In the modern world, we don't think of malnutrition as something found in wealthy countries, like the United States. And yet, a notorious 18th century disease caused by the lack of a single vitamin has been rearing its head in a nation that wastes a quarter of its food every year.
Vitamin C was only discovered in 1912, but long before that Scottish physician James Lind figured out that citrus fruit could cure scurvy - a disease we now know is caused by the simple lack of vitamin C.
We're used to thinking of scurvy as a historical ailment. In the great Age of Exploration, long sea voyages with limited food options saw hundreds of sailors succumb to the devastating symptoms until a cure was found.
But scurvy is not gone from the face of the planet. In fact, it's making a heartbreaking comeback in a place we wouldn't even think to look, as highlighted in a new documentary called Vitamania, hosted by science YouTube star Derek Muller (of Veritasium fame).
Bleeding gums, decaying teeth, thinning hair and overwhelming fatigue were the symptoms that drove Sonny Lopez from Springfield, Massachusetts to the office of medical doctor Eric Churchill.
These turned out to be signs of scurvy - something doctors can easily overlook in this day and age, even though it can be deadly if left untreated. But for Churchill, this wasn't even the first patient who showed up suffering from this deficiency.
"We diagnosed our first case about five to six years ago.
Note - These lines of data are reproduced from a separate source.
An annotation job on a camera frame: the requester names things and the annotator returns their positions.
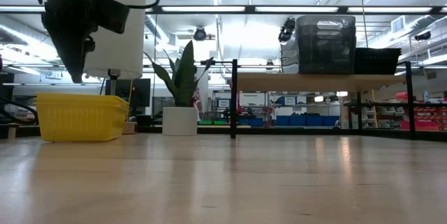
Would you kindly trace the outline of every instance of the white planter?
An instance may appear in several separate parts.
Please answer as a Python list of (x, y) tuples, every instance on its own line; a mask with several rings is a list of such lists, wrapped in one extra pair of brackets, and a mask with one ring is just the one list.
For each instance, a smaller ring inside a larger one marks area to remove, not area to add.
[(163, 135), (197, 135), (197, 109), (194, 107), (163, 108)]

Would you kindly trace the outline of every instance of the snake plant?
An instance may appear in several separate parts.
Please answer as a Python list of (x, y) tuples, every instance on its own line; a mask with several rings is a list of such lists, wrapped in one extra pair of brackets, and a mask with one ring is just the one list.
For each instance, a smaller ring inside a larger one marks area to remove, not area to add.
[(203, 71), (202, 75), (196, 79), (196, 67), (194, 66), (194, 46), (192, 40), (189, 41), (184, 48), (181, 59), (176, 59), (174, 62), (168, 57), (170, 68), (173, 72), (172, 77), (169, 76), (169, 73), (165, 68), (156, 64), (149, 56), (147, 57), (151, 61), (156, 75), (165, 82), (169, 92), (173, 95), (175, 106), (190, 107), (191, 99), (193, 98), (197, 83), (205, 71), (210, 68), (212, 58), (207, 60), (205, 70)]

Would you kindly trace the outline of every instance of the yellow basket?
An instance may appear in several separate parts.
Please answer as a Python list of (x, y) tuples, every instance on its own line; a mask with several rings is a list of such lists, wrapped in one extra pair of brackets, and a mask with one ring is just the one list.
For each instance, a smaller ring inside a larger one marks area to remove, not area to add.
[(108, 141), (121, 136), (129, 104), (117, 96), (44, 94), (36, 100), (45, 141)]

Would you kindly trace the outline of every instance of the potted plant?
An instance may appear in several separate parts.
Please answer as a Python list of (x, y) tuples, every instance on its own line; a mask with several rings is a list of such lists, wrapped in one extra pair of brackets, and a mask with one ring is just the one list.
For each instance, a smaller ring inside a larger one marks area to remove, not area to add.
[(168, 71), (156, 64), (149, 57), (152, 67), (158, 77), (166, 84), (169, 92), (174, 97), (175, 107), (163, 108), (163, 135), (170, 136), (192, 136), (197, 135), (197, 109), (191, 107), (191, 99), (196, 90), (197, 83), (203, 74), (210, 68), (212, 58), (207, 60), (205, 70), (198, 78), (195, 77), (193, 41), (184, 48), (182, 58), (175, 63), (169, 58), (172, 77)]

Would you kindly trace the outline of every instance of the monitor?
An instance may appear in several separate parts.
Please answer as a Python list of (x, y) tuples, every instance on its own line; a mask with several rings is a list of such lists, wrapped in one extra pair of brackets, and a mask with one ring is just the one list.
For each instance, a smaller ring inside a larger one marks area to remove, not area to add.
[[(133, 81), (131, 107), (149, 107), (151, 99), (151, 80), (138, 79)], [(130, 80), (117, 80), (115, 95), (129, 101), (131, 90)], [(110, 95), (110, 80), (105, 82), (105, 94)]]
The initial case came through the hospital and was quite dramatic, someone with a mental health issue who would only eat bread and cheese," Churchill told ScienceAlert.
"Between then and now we have diagnosed somewhere between 20 and 30 cases of scurvy."
Churchill and his team at Baystate High Street Health Centre have clued in on asking about their patients' diets, and he is currently leading a research project on scurvy in the urban environment.
"I thought I had some kind of vicious disease, and I was really, really scared," Lopez says in Vitamania. "That's an ugly word - scurvy."
Lopez, who lives on the poverty line and spent years eating just one meal a day, ended up with a 'prescription' of a daily orange in order to correct and prevent the vitamin C deficiency wrecking his health - but his living situation is a serious challenge to obtaining a healthy diet.
"Many people who have difficulty affording food tend to go for food that is high fat, high calorie, and very filling," Churchill explains in the film.
"If you have a limited food budget, those are the meals that will fill you up and will satisfy you more than eating fruits and vegetables."
Cases like this show that getting enough vitamins in your food is not the same as simply eating enough. In fact, many of the scurvy patients in Churchill's care are overweight or even obese.
And the US is not even the only rich country where scurvy has reared its ugly head. In 2016, a report from Australia indicated a similarly shocking incidence of scurvy - this time in a group of diabetes patients.
"When I asked about their diet, one person was eating little or no fresh fruit and vegetables, but the rest ate fair amounts of vegetables," clinician and researcher Jenny Gunton from the Westmead Institute for Medical Research told the ABC.
"They were simply over-cooking them, which destroys the vitamin C."
While Gunton's research didn't uncover a specific social pattern amongst her patients, to Eric Churchill scurvy is just one more example of how stark socio-economic inequality can harm people.
"The people who have been diagnosed with scurvy have very few resources at their disposal to respond to stress or disruption in their lives to the point where at times they are not even able to meet their basic nutritional needs," he told ScienceAlert.
This kind of marginalisation and social disparity ends up leading to malnutrition, serving as a chilling reminder to all of us - scurvy and similar deficiencies aren't just a rare issue that shows up in less economically developed countries and refugee camps.
"Poverty around the world harms people in many ways - from exposure to violence, to lack of voice and opportunity, to limited access to health food and healthcare," says Churchill.
"Scurvy stands out in our minds as something that is so basic and easy to avoid, and yet these people have ended up falling victim to an illness that simply should not exist in a developed country."